VAZİFE YAPMAK EN BÜYÜK MUTLULUKTUR
Bütün bunlara rağmen hayatı yaşamaya değer kılan nedir? Yaşamaya gelen, yani canlı pozisyonundaki ruh varlığının kendi vazife planını yerine getirme sevincidir, azmidir. Planı tarafından kendisine verilen vazifeyi planıyla birlikte yerine getirme azmi hayatı değerli kılmaktadır. O vazifeyi yapmak en değerli iştir.
Ruh varlığı için evrende en değerli hedef, bir evren varlığı olarak kendisine verilmiş olan vazifeyi hakkıyla yerine getirmek isteği ve iradesidir. Onu Tanrısına benzeten iş budur.
Hayatı yaşamaya değer kılan mesele, her varlığın vazifesini yerine getirmesi arzusudur. Varlıklar kendi planlarına hizmet etmektedir. Bunu başarmak zorunluluğunu kavradığı zaman anlayacaktır ki, onu mutlu kılan şey, onu ölümsüzlüğe hazırlayan bu vazifesidir.

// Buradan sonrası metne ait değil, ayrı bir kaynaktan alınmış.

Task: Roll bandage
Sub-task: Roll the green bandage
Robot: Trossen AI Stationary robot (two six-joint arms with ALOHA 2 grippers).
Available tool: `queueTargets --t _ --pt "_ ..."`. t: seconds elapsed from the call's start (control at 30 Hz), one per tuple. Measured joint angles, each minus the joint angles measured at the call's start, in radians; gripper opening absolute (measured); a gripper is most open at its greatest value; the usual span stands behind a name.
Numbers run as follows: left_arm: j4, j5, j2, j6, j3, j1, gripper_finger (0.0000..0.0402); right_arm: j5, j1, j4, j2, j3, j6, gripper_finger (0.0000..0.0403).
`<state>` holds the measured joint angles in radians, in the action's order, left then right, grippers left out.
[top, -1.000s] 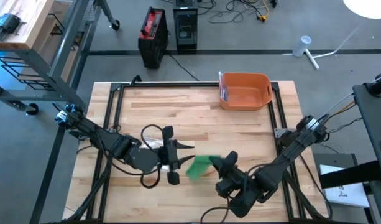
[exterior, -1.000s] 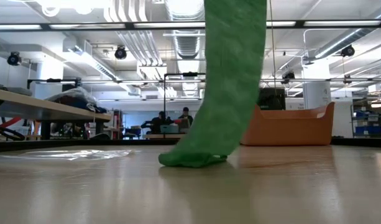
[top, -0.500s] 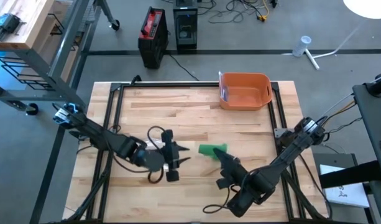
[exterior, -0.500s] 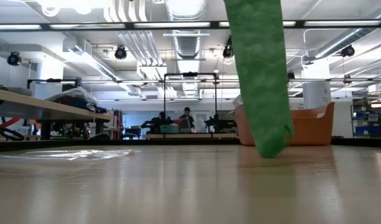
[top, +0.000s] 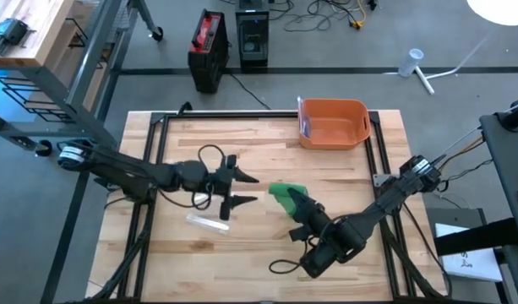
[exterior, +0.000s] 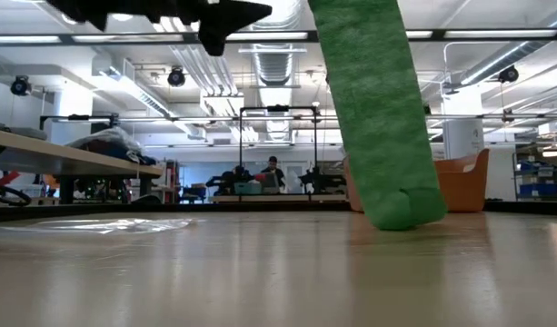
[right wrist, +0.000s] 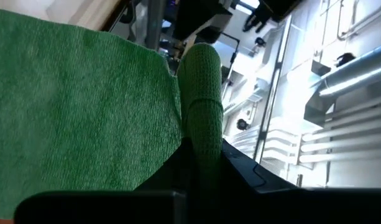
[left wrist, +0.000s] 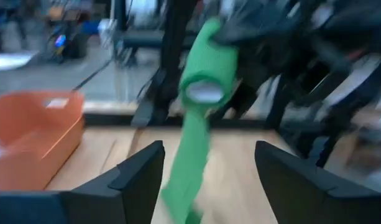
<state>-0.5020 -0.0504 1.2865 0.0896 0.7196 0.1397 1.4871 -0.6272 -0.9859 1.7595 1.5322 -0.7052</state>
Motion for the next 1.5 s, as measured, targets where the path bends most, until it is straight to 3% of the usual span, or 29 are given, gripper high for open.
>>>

Hangi vazife olursa olsun hiç önemli değil. Yeter ki bize verilmiş olanı yerine getirebilelim.
Bu alanda bize en büyük rehberliği vicdanımız gösterir. O istikamete bizi yönlendirecek olan şey bizim gerçek benliğimiz, yani vicdanımızdır. Onun sesini çok iyi dinlemeliyiz. Onu saf bir şekilde tutmaya çalışmalıyız. Gerçek saflık budur. Vicdan, daha büyük bir gücün, içimize konmuş olan bir vasıtası gibidir. Özel bir verici, bir sinyal mekanizması gibi.